28 november 2010 | In Meta-ethics Meta-philosophy parenting Psychology Self-indulgence Uncategorized | Comments?

So ethics month(s) just ended. On Thursday, I sent around 50 critically acclaimed essays on applied, normative and meta-ethics back to their authors. Leaving me pondering the proposition that there is now a group of people, the sort of university educated people that invariably turn out ruling the world, the media, the arts and so on, that I taught ethics. For future readers of the web-archives: I’m sorry. Alternatively: You’re welcome.

Normatively, they are all over the place. Utilitarianism is probably the strongest contender, but not by a majority vote. Meta-ethically the interest has a clear tendency towards epistemology, and a weaker tendency towards coherentism. In general, they are very much able to relate their moral judgements in particular cases not only to the normative theory they favor, but also to other theories they know are held by other people. Let’s go out on a limb and call it a good thing.

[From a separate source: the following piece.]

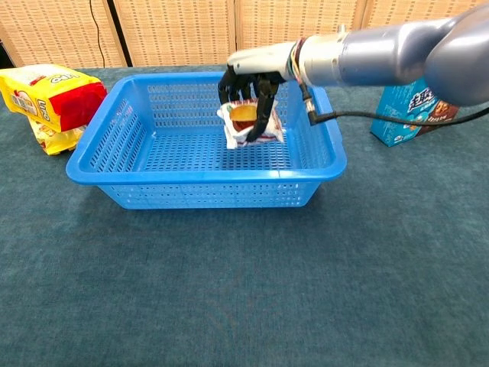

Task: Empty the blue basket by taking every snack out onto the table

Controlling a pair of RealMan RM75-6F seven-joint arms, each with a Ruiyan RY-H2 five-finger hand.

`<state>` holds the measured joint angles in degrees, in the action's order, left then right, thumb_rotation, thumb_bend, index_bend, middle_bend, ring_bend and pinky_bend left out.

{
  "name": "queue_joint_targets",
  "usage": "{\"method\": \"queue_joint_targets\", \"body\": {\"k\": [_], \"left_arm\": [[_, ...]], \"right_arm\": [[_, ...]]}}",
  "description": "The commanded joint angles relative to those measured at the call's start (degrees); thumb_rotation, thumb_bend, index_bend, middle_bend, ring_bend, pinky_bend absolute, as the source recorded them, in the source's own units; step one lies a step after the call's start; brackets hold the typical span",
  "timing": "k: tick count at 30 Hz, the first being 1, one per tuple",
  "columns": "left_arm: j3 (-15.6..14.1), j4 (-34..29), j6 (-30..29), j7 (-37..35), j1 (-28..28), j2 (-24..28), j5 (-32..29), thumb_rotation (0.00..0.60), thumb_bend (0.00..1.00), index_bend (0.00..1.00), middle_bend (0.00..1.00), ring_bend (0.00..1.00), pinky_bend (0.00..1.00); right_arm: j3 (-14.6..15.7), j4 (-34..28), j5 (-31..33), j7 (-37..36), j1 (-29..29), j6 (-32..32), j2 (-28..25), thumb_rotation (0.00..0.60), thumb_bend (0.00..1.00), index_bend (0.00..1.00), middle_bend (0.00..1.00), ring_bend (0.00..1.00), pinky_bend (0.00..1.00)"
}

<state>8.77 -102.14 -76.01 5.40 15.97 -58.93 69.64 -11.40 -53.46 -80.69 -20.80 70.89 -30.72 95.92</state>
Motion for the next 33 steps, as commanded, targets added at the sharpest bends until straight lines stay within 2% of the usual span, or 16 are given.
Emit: {"method": "queue_joint_targets", "body": {"k": [1, 6, 12, 16, 22, 29, 31, 32, 33], "left_arm": [[-0.1, 0.0, 0.4, -0.8, 0.0, 0.3, 0.6, 0.6, 0.08, 0.0, 0.0, 0.0, 0.0], [-0.5, 0.1, 0.9, -2.5, -0.2, 0.9, 2.0, 0.6, 0.08, 0.0, 0.0, 0.0, 0.0], [-0.8, 0.1, 1.6, -4.1, -0.2, 1.4, 3.1, 0.6, 0.08, 0.0, 0.0, 0.0, 0.0], [-1.0, 0.0, 2.1, -4.8, -0.1, 1.6, 3.8, 0.6, 0.08, 0.0, 0.0, 0.0, 0.0], [-1.3, -0.6, 2.2, -5.1, -0.2, 1.9, 4.5, 0.6, 0.08, 0.0, 0.0, 0.0, 0.0], [-1.6, -1.2, 1.5, -4.5, -0.6, 1.7, 5.3, 0.6, 0.08, 0.0, 0.0, 0.0, 0.0], [-1.8, -1.3, 1.3, -4.4, -0.7, 1.7, 5.7, 0.6, 0.08, 0.0, 0.0, 0.0, 0.0], [-1.9, -1.3, 1.2, -4.4, -0.8, 1.6, 5.9, 0.6, 0.08, 0.0, 0.0, 0.0, 0.0], [-1.9, -1.3, 1.0, -4.4, -0.9, 1.6, 6.1, 0.6, 0.08, 0.0, 0.0, 0.0, 0.0]], "right_arm": [[-3.2, -8.8, 2.7, 3.6, -2.2, -4.3, -7.2, 0.6, 0.14, 0.56, 0.53, 0.47, 0.48], [-6.0, -16.0, 8.6, 9.6, -5.8, -7.7, -15.9, 0.6, 0.15, 0.56, 0.53, 0.47, 0.48], [-5.9, -20.3, 13.2, 13.5, -11.0, -10.1, -24.7, 0.6, 0.15, 0.56, 0.53, 0.47, 0.48], [-3.0, -24.6, 10.9, 13.5, -17.2, -14.1, -31.1, 0.6, 0.15, 0.56, 0.53, 0.47, 0.48], [2.7, -30.0, 3.0, 10.9, -24.0, -18.2, -36.4, 0.6, 0.15, 0.55, 0.53, 0.47, 0.48], [7.4, -29.0, -2.5, 8.6, -27.9, -20.0, -35.5, 0.6, 0.15, 0.51, 0.51, 0.45, 0.47], [8.4, -27.9, -3.5, 8.3, -28.3, -19.7, -34.7, 0.6, 0.15, 0.44, 0.47, 0.41, 0.43], [9.7, -27.8, -4.4, 7.8, -28.0, -17.6, -35.1, 0.6, 0.13, 0.34, 0.39, 0.33, 0.36], [10.2, -28.2, -4.4, 6.9, -27.6, -15.7, -35.7, 0.6, 0.08, 0.21, 0.27, 0.21, 0.26]]}}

Those propositions are now passed on to you, as I turn my attention to other things, assuming other perspectives. I’m on parental leave. My main objective for the next few months is play. There will be drumming, there will be crawling and toddling, there will be incomprehensible talk and the provision of feedback. There will, in all likelihood, be a sharp decline in vocabulary, grammar and level of abstraction in the blog posts to come.

The missing philosophy

21 oktober 2010 | In Meta-philosophy Self-indulgence Uncategorized | Comments?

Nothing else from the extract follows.